Tracking mechanisms: A platter of fluorescent proteins (FPs) will be used as an independent tracking method to follow cells being targeted. FPs that have optical spectra that do not interfere with the optogenetic molecules will be tested and established. In addition, FPs with less toxicity, narrower excitation and emission peaks, and more tolerance to different cellular environment will be preferred and eventually set up as standards.
Delivery tools: To bring the optogenetic reagents into cells like neurons researchers will most likely rely on lentiviral vectors in most cases. Other vehicles such as baculovirus, MMLV-based retrovirus, even herpes virus may find broader applications in this field.
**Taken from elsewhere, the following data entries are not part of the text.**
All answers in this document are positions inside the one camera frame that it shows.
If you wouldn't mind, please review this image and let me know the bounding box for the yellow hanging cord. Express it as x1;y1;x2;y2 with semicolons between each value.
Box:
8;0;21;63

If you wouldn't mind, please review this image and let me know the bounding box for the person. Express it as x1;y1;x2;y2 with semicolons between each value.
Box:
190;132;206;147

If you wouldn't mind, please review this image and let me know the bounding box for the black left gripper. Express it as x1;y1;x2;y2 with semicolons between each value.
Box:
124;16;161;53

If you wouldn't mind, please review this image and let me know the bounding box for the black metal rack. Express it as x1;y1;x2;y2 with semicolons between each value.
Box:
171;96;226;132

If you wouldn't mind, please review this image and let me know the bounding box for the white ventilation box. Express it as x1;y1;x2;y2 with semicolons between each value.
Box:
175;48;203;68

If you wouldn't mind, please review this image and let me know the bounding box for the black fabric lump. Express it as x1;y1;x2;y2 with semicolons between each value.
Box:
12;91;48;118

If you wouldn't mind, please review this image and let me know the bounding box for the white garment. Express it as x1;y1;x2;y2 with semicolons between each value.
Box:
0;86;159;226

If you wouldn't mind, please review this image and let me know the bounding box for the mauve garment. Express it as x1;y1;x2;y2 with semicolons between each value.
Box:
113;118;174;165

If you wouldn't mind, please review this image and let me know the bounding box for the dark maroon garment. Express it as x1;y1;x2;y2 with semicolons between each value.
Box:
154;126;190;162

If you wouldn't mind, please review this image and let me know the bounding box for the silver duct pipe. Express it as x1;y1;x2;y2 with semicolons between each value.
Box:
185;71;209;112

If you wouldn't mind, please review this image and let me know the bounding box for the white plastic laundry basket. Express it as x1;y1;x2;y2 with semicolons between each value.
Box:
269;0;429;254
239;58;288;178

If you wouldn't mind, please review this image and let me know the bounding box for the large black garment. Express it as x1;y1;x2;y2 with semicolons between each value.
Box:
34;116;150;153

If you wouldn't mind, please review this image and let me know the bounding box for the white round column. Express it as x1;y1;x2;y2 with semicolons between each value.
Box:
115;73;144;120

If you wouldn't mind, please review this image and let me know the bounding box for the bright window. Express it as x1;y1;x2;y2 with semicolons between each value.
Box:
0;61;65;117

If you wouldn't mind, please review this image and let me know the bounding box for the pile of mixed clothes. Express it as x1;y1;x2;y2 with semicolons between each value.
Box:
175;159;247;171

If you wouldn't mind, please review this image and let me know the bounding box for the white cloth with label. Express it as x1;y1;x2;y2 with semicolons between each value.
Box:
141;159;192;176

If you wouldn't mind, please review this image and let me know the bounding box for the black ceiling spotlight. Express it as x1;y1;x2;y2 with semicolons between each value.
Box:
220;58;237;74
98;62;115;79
Pre-packaged lentiviruses and MMLV-retroviruses already contain optogenetic constructs will become popular products.
VHH Antibodies
The small capture polypeptides based on single-domain Camelid antibodies (nanobodies) and similar VHH domains will become much dramatically more popular this year, judging from the significant increase in demands of the only camelid reagent products, GFP-Trap and RFP-Trap, in 2010. There are a number of NIH initiated programs that aim to find capture reagents that eventually target the complete human proteome. One of the key criteria for the current phase of the relevant NIH Director’s Initiative is ability to co-immunoprecipitate. The Human Proteome Organization (HUPO) recently expressed frustration due to the lack of high quality capture reagents necessary to isolate and identify most proteins. HUPO promotes global research on proteins in order to decode the human proteome. From what we have learned from dozens of publications showing the use of GFP-Trap, VHH molecules pulls down GFP-tagged proteins with unprecedented efficiency and purity. VHH antibodies show strong affinity and specificity, at a level superior or comparable to monoclonal antibodies. In addition, VHH antibodies are increasingly appreciated for their capabilities to recognize concave epitopes by their relatively convex-shaped paratopes. VHH nanobodies are small (~12-15 kD), with a limited number of functionally important disulfide bonds, can be expressed very well in E. coli, and are amazingly stable in extreme denaturing conditions such as heat and acid. They have been shown to be better suited for in vivo and trans-cellular membrane delivery than other antibodies. It should not be surprising that one day in the coming years VHH antibodies will be more dominant than monoclonal antibodies.
Super-Resolution Imaging
One of the goals of developing technologies such as photoactivated localization microscopy (PALM) and related super-resolution imaging (SRI) techniques was to achieve electron microscopy (EM) level resolution without using EM. Now new developments show that maybe combining EM and photoactivable FPs would provide more specific and more detailed morphology. It would be anticipated that more photoconvertible FPs will prove to work well for one type of SRI or another. The event that will bring this technology to nearly every cell biology lab is the improvement and availability of necessary instruments that some companies have already begun to commercialize.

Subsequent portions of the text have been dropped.